→ Task item
Lines of the listing below that contain the string "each" are to be returned.

+++ Recorded information +++

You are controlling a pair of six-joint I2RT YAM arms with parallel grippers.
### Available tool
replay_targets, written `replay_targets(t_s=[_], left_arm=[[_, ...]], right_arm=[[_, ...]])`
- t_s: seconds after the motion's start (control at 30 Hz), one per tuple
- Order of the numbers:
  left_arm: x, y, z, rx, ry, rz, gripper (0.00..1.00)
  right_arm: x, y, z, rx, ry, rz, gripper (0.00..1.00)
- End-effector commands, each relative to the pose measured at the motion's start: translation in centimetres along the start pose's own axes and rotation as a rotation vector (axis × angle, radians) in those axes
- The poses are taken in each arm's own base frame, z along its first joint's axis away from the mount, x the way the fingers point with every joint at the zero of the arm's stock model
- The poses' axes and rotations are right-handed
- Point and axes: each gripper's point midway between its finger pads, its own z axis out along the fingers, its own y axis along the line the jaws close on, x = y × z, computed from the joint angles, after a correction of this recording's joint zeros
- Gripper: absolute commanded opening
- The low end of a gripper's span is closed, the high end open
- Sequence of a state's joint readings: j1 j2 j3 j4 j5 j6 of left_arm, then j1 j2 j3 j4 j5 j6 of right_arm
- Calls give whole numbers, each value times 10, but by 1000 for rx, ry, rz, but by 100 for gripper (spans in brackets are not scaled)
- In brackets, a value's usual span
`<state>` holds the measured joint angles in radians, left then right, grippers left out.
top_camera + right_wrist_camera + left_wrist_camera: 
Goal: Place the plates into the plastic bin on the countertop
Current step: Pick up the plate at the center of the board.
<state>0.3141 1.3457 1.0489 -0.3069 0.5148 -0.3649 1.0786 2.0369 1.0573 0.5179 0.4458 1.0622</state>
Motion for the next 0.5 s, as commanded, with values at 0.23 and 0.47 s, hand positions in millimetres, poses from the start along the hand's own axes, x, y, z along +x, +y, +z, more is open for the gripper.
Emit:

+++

→ Exercise solution
- End-effector commands, each relative to the pose measured at the motion's start: translation in centimetres along the start pose's own axes and rotation as a rotation vector (axis × angle, radians) in those axes
- The poses are taken in each arm's own base frame, z along its first joint's axis away from the mount, x the way the fingers point with every joint at the zero of the arm's stock model
- Point and axes: each gripper's point midway between its finger pads, its own z axis out along the fingers, its own y axis along the line the jaws close on, x = y × z, computed from the joint angles, after a correction of this recording's joint zeros
- Calls give whole numbers, each value times 10, but by 1000 for rx, ry, rz, but by 100 for gripper (spans in brackets are not scaled)

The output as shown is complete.